** About this task **
Only the lines below starting at the one that contains "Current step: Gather" and ending at the one that contains "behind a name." are to be reproduced, exactly and with both ends kept.

═══ Available data

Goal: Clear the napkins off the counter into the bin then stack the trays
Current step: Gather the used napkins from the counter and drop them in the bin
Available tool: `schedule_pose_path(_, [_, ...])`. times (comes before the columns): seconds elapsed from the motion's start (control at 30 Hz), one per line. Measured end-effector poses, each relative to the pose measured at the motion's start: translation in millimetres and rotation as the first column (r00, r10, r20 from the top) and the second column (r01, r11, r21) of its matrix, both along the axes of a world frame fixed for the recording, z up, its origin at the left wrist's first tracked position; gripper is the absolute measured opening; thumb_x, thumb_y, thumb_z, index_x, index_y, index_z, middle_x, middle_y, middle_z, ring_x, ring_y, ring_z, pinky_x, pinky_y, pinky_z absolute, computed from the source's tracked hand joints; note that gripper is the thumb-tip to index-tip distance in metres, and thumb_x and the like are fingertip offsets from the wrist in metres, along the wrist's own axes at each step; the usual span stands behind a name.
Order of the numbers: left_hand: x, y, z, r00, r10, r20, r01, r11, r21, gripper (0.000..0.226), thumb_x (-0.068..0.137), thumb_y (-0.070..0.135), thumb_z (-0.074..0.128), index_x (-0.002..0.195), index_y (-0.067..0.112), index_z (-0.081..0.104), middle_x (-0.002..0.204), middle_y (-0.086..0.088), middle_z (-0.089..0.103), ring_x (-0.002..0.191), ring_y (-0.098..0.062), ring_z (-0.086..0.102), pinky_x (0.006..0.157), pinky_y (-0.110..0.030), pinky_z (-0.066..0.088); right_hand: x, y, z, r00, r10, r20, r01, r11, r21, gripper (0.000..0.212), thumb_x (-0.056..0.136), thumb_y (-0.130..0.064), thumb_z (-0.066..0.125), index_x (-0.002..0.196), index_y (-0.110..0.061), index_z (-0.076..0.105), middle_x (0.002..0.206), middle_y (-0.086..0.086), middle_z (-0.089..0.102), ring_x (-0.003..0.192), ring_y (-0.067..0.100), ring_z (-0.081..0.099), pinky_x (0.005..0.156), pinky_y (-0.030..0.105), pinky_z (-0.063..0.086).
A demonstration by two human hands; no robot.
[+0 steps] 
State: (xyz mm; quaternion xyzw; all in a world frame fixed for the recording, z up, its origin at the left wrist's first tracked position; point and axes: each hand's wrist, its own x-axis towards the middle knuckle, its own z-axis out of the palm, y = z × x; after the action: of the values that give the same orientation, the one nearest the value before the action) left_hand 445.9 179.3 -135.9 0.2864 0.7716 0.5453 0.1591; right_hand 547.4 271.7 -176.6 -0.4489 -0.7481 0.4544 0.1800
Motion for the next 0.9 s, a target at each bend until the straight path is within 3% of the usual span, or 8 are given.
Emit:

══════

** Solution below **
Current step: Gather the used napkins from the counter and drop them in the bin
Available tool: `schedule_pose_path(_, [_, ...])`. times (comes before the columns): seconds elapsed from the motion's start (control at 30 Hz), one per line. Measured end-effector poses, each relative to the pose measured at the motion's start: translation in millimetres and rotation as the first column (r00, r10, r20 from the top) and the second column (r01, r11, r21) of its matrix, both along the axes of a world frame fixed for the recording, z up, its origin at the left wrist's first tracked position; gripper is the absolute measured opening; thumb_x, thumb_y, thumb_z, index_x, index_y, index_z, middle_x, middle_y, middle_z, ring_x, ring_y, ring_z, pinky_x, pinky_y, pinky_z absolute, computed from the source's tracked hand joints; note that gripper is the thumb-tip to index-tip distance in metres, and thumb_x and the like are fingertip offsets from the wrist in metres, along the wrist's own axes at each step; the usual span stands behind a name.

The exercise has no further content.